### Problem to solve
With the exception of the pictures, write out the data below precisely.
········
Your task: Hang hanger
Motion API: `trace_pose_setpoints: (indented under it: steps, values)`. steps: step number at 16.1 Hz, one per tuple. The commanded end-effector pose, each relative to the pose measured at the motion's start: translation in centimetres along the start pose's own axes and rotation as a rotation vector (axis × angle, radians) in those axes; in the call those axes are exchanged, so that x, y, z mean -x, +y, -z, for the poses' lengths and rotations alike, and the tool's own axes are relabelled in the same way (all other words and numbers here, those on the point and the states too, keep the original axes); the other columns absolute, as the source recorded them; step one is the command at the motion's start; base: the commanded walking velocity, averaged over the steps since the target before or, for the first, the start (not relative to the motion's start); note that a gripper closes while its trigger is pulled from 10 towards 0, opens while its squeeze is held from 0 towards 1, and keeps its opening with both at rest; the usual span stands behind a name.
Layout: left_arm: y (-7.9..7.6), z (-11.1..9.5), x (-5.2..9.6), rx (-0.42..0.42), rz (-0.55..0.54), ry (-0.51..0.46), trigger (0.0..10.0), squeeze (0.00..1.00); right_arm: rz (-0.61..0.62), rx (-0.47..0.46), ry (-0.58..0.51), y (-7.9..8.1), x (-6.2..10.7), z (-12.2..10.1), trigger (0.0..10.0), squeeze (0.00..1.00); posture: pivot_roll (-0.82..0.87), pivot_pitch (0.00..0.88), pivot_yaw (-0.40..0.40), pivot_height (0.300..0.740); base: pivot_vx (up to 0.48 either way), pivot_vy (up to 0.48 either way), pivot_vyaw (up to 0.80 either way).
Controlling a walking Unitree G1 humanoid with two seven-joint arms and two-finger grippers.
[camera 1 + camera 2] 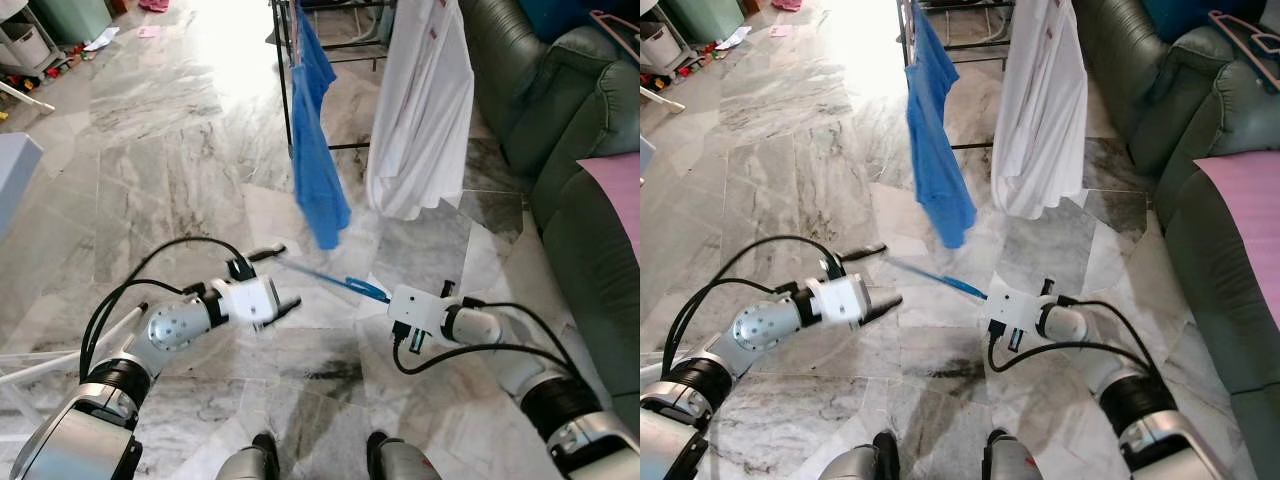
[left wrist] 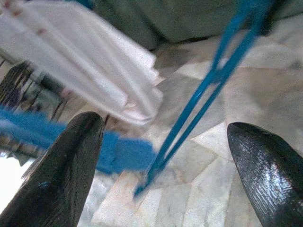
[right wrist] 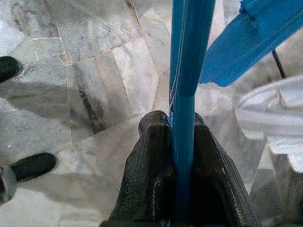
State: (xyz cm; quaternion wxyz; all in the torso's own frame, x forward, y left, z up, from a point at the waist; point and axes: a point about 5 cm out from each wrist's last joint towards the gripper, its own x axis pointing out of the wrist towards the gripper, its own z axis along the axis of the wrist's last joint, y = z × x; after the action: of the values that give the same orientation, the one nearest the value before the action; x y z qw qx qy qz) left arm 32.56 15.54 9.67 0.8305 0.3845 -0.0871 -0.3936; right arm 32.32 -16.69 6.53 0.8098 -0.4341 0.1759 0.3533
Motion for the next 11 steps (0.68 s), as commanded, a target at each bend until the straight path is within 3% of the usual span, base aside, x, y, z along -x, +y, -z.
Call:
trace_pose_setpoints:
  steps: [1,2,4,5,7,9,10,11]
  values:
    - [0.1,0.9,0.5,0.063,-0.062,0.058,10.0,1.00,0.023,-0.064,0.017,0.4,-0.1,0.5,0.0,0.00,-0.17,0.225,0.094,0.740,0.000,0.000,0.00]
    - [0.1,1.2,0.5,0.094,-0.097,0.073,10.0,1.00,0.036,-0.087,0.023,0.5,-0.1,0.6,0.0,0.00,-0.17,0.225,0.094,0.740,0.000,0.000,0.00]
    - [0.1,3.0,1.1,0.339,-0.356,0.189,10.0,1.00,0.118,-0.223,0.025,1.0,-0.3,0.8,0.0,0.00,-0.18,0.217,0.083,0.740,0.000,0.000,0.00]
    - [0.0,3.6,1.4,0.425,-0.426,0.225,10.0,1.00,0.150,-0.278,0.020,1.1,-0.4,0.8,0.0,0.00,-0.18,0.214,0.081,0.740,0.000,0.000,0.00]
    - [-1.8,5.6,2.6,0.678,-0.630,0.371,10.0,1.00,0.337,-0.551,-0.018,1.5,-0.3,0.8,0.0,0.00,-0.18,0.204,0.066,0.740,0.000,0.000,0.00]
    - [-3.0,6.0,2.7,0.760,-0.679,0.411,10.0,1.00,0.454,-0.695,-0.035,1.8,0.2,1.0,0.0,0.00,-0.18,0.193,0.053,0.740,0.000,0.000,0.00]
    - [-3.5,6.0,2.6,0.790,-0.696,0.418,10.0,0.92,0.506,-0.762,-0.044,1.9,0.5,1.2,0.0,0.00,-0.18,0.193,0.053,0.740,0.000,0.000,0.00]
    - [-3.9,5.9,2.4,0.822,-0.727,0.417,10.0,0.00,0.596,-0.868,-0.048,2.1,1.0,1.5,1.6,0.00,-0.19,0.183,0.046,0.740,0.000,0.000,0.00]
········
### Answer to this exercise
Your task: Hang hanger
Motion API: `trace_pose_setpoints: (indented under it: steps, values)`. steps: step number at 16.1 Hz, one per tuple. The commanded end-effector pose, each relative to the pose measured at the motion's start: translation in centimetres along the start pose's own axes and rotation as a rotation vector (axis × angle, radians) in those axes; in the call those axes are exchanged, so that x, y, z mean -x, +y, -z, for the poses' lengths and rotations alike, and the tool's own axes are relabelled in the same way (all other words and numbers here, those on the point and the states too, keep the original axes); the other columns absolute, as the source recorded them; step one is the command at the motion's start; base: the commanded walking velocity, averaged over the steps since the target before or, for the first, the start (not relative to the motion's start); note that a gripper closes while its trigger is pulled from 10 towards 0, opens while its squeeze is held from 0 towards 1, and keeps its opening with both at rest; the usual span stands behind a name.
Layout: left_arm: y (-7.9..7.6), z (-11.1..9.5), x (-5.2..9.6), rx (-0.42..0.42), rz (-0.55..0.54), ry (-0.51..0.46), trigger (0.0..10.0), squeeze (0.00..1.00); right_arm: rz (-0.61..0.62), rx (-0.47..0.46), ry (-0.58..0.51), y (-7.9..8.1), x (-6.2..10.7), z (-12.2..10.1), trigger (0.0..10.0), squeeze (0.00..1.00); posture: pivot_roll (-0.82..0.87), pivot_pitch (0.00..0.88), pivot_yaw (-0.40..0.40), pivot_height (0.300..0.740); base: pivot_vx (up to 0.48 either way), pivot_vy (up to 0.48 either way), pivot_vyaw (up to 0.80 either way).
Controlling a walking Unitree G1 humanoid with two seven-joint arms and two-finger grippers.
[camera 1 + camera 2] 
[left wrist] 
[right wrist] 
State: (xyz cm; quaternion wxyz; all in the torso's own frame, x forward, y left, z up, from a point at the waist; point and axes: a point about 5 cm out from each wrist's last joint towards the gripper, its own x axis pointing out of the wrist towards the gripper, its own z axis along the axis of the wrist's last joint, y = z × x; after the action: of the values that give the same orientation, the one nearest the value before the action; x y z qw qx qy qz) left arm 32.56 15.54 9.67 0.8305 0.3845 -0.0871 -0.3936; right arm 32.32 -16.69 6.53 0.8098 -0.4341 0.1759 0.3533
Motion for the next 11 steps (0.68 s), as commanded, a target at each bend until the straight path is within 3% of the usual span, base aside, x, y, z along -x, +y, -z.
Call:
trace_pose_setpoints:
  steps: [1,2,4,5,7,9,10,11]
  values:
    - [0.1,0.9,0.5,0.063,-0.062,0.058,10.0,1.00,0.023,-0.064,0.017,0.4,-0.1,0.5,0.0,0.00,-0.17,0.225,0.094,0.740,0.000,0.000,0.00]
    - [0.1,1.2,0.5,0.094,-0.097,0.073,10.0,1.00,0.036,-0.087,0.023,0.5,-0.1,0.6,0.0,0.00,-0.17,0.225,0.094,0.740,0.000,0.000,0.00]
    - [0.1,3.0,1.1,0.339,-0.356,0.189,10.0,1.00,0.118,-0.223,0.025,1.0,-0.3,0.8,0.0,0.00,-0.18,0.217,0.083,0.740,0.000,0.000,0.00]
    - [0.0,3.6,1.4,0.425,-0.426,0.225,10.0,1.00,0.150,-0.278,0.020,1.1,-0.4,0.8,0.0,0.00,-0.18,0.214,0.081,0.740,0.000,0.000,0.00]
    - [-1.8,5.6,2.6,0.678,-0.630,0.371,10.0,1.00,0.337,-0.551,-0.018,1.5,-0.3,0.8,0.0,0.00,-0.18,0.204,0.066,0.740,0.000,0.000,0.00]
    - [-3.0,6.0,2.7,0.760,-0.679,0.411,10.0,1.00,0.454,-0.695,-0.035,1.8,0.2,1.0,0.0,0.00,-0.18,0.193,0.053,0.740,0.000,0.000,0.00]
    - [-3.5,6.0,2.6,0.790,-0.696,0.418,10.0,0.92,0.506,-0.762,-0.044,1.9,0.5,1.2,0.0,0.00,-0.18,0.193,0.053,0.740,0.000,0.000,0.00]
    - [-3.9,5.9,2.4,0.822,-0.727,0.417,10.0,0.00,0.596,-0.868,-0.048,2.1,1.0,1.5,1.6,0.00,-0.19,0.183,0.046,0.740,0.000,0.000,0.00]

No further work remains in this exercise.